WHAT TO DO
Copy each line of the material beneath that holds the word "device".

INFORMATION SHOWN

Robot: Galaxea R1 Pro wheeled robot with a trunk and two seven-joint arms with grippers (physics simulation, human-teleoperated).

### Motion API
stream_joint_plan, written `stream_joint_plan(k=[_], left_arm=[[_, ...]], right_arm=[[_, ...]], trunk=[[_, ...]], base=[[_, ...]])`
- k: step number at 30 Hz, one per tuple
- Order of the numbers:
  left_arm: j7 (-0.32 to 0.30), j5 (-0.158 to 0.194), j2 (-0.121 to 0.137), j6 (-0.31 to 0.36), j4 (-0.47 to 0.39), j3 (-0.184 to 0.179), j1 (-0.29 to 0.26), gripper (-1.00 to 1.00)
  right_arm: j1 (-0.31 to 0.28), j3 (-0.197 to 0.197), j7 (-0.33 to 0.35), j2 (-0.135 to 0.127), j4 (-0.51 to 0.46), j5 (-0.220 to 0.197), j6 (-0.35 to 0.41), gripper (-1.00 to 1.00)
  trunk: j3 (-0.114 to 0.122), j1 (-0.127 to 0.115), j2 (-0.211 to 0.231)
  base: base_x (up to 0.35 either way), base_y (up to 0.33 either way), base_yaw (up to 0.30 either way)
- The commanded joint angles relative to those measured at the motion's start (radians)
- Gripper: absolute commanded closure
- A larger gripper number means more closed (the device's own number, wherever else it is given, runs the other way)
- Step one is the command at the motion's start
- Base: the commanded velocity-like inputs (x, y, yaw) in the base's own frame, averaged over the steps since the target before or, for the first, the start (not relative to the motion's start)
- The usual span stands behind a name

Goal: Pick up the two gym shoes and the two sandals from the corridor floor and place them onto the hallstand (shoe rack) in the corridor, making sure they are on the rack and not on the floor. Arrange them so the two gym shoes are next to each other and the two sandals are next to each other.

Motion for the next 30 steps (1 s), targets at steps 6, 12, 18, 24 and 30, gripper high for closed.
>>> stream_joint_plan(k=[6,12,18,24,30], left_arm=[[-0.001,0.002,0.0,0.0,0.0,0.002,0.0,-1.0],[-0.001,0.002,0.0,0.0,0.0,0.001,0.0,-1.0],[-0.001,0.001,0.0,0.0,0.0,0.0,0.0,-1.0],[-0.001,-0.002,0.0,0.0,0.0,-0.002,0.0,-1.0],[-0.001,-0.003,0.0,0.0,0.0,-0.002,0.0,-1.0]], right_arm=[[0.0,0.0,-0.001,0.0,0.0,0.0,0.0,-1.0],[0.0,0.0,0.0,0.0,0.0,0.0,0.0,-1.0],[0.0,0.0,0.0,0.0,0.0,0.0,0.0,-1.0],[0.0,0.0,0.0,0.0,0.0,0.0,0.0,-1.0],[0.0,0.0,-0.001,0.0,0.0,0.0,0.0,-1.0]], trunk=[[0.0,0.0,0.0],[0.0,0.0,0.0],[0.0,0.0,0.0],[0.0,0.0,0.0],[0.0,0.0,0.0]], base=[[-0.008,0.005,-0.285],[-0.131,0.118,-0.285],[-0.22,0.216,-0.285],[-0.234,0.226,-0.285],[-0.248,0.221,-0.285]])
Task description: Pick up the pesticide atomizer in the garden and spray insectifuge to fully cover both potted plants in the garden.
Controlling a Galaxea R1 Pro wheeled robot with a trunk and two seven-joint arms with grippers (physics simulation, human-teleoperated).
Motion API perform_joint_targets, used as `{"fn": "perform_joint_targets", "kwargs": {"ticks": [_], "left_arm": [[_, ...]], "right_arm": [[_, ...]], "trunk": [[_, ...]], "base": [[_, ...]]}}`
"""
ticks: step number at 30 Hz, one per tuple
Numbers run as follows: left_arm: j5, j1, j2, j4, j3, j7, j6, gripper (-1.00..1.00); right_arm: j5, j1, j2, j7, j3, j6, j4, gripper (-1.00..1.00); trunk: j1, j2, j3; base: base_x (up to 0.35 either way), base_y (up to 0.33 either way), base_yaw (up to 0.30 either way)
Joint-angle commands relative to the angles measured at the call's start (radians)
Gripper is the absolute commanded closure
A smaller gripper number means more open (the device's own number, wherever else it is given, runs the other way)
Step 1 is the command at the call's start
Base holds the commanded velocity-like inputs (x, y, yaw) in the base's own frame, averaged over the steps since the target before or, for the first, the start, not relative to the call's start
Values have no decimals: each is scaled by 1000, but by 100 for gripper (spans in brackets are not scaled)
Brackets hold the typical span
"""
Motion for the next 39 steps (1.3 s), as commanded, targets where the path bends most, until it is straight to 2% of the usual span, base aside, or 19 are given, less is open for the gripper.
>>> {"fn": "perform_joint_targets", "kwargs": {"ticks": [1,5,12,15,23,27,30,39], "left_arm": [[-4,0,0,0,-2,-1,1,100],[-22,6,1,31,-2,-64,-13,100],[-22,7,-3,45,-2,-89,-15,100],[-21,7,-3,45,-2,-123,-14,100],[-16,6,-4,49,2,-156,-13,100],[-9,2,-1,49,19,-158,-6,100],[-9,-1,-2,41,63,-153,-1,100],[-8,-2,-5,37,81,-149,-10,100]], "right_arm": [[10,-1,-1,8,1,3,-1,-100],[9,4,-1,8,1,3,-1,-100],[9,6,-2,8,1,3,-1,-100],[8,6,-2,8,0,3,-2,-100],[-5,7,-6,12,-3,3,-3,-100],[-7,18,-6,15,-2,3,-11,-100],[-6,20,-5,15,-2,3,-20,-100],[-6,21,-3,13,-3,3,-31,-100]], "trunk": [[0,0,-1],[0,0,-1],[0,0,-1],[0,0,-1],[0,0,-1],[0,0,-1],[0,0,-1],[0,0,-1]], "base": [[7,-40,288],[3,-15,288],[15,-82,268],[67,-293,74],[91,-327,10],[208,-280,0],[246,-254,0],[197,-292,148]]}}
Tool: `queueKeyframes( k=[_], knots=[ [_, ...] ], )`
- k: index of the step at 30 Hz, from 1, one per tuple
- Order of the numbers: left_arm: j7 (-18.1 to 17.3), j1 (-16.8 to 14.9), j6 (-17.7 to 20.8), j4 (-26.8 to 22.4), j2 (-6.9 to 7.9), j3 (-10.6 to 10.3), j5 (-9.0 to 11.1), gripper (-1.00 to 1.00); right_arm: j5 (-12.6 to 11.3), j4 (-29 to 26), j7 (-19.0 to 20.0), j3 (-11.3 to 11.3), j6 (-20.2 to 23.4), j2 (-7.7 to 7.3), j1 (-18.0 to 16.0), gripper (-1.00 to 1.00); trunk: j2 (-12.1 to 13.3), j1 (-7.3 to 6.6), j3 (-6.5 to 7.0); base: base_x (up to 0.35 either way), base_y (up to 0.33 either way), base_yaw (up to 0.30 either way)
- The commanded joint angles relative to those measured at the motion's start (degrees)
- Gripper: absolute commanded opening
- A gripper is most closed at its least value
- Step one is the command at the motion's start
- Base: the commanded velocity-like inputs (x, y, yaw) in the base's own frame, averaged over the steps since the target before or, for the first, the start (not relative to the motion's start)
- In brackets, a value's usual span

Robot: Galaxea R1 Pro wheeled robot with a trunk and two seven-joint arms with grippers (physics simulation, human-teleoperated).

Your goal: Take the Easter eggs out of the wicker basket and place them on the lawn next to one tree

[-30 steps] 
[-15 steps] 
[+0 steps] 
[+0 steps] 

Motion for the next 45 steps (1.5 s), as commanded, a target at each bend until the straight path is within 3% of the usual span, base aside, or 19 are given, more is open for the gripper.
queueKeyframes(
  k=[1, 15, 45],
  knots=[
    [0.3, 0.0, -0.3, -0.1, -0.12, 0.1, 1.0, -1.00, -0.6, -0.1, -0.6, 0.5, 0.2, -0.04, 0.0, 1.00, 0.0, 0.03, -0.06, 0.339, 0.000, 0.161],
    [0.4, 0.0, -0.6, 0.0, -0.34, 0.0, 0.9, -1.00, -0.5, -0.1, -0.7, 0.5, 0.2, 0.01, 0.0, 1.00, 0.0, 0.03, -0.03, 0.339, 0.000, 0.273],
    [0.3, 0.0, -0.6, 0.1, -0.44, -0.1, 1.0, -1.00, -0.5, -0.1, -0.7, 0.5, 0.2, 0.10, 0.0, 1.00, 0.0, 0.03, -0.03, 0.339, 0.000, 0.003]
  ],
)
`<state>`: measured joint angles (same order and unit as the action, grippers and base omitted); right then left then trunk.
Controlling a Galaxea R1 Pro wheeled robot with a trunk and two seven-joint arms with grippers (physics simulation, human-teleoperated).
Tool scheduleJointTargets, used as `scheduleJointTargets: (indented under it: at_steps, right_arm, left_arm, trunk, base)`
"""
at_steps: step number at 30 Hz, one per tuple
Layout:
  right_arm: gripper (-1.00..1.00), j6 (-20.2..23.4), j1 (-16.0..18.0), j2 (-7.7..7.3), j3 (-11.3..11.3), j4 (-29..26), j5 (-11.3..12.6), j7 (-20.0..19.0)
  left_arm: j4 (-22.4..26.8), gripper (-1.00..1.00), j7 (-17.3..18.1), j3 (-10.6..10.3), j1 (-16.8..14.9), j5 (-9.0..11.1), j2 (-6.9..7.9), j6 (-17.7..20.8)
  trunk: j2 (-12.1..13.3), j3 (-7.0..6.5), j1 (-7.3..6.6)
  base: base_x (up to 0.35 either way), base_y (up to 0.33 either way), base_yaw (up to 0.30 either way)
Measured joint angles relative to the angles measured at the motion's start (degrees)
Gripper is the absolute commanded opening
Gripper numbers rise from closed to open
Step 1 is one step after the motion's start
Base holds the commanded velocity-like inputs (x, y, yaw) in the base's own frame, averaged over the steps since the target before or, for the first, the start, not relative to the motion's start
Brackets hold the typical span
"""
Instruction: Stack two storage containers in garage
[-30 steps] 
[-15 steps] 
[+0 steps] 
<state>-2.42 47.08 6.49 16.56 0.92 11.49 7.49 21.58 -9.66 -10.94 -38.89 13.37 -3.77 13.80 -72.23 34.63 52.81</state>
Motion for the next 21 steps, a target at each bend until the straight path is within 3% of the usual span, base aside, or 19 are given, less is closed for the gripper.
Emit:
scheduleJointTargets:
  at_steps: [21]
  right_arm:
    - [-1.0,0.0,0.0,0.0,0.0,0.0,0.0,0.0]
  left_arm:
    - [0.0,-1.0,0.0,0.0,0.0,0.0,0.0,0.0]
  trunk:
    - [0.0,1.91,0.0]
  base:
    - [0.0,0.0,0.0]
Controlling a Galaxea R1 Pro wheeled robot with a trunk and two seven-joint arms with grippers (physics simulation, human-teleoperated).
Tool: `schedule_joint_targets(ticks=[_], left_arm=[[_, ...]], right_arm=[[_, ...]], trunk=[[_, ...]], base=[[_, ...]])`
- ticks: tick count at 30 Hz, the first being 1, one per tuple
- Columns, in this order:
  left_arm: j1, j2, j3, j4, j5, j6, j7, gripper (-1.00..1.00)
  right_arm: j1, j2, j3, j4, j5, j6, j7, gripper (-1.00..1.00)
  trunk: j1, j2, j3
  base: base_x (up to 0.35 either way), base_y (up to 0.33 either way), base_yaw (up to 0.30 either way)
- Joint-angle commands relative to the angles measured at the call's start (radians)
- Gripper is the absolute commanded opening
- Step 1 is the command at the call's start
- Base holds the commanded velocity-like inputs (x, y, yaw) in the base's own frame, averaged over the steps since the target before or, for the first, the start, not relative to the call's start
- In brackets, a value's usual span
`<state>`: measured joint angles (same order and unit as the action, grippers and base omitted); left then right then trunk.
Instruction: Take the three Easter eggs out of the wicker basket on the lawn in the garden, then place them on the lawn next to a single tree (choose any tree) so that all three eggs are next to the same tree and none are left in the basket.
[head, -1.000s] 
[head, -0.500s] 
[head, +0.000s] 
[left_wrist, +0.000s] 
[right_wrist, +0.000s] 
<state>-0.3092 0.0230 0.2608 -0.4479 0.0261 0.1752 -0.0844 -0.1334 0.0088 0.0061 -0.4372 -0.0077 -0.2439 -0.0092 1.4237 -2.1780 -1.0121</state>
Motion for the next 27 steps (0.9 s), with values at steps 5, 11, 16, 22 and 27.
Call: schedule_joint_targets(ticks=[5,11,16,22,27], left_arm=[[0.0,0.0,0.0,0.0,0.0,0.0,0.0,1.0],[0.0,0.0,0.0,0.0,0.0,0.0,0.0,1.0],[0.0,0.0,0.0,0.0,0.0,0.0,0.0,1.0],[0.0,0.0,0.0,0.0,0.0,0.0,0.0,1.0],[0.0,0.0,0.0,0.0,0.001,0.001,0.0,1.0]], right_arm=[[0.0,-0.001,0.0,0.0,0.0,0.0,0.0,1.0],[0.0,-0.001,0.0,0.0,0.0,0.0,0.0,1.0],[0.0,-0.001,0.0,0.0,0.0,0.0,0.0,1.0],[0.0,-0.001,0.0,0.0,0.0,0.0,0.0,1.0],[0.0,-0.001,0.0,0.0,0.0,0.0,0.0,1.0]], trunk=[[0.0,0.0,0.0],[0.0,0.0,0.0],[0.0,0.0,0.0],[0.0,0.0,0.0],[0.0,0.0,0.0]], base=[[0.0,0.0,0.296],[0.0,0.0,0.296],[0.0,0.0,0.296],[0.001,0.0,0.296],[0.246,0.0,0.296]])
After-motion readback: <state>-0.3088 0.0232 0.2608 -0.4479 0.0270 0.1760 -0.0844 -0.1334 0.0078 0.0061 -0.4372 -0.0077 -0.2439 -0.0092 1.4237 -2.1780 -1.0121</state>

EXERCISE RESULT
- A larger gripper number means more closed (the device's own number, wherever else it is given, runs the other way)
A smaller gripper number means more open (the device's own number, wherever else it is given, runs the other way)

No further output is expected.